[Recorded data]

/---

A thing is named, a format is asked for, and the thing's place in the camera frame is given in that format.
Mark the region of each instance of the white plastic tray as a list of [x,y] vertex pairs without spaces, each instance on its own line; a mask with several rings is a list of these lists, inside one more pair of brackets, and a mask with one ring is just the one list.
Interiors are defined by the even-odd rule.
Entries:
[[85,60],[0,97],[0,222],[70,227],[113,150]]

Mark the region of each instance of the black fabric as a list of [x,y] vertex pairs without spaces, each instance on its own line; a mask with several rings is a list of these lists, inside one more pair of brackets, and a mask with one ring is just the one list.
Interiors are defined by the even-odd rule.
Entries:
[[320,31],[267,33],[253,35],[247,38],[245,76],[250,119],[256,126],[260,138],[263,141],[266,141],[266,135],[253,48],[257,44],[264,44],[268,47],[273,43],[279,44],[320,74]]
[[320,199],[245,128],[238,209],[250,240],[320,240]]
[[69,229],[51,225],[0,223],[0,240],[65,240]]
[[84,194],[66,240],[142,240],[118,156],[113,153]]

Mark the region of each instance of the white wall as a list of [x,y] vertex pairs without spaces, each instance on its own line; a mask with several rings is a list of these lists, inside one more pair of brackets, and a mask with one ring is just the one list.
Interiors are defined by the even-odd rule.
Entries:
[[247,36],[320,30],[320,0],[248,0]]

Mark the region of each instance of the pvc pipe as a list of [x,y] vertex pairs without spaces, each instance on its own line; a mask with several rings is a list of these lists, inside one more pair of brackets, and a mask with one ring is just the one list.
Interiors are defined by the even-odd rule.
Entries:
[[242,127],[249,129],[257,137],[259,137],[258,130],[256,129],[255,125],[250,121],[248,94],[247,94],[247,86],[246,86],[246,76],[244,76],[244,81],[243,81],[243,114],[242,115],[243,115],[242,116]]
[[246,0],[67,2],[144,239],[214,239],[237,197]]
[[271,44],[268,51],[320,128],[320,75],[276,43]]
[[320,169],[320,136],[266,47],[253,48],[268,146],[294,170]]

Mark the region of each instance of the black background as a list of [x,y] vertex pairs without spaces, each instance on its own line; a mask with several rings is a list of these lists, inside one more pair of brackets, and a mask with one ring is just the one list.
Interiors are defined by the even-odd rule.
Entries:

\---

WHAT THE TASK ASKS
Search the entries for "rings" and show every line that has it.

TASK RESPONSE
Mark the region of each instance of the white plastic tray as a list of [x,y] vertex pairs without spaces, each instance on its own line; a mask with several rings is a list of these lists, inside one more pair of brackets, and a mask with one ring is just the one list.
Mark the region of each instance of the black fabric as a list of [x,y] vertex pairs without spaces, each instance on its own line; a mask with several rings is a list of these lists, inside one more pair of brackets, and a mask with one ring is just the one list.
Mark the region of each instance of the white wall as a list of [x,y] vertex pairs without spaces, each instance on its own line; a mask with several rings is a list of these lists, inside one more pair of brackets, and a mask with one ring is just the one list.
Mark the region of each instance of the pvc pipe as a list of [x,y] vertex pairs without spaces, each instance on its own line; a mask with several rings is a list of these lists, inside one more pair of brackets, and a mask with one ring is just the one list.
Mark the region of each instance of the black background as a list of [x,y] vertex pairs without spaces, each instance on its own line; a mask with several rings is a list of these lists, inside one more pair of brackets, and a mask with one ring is just the one list.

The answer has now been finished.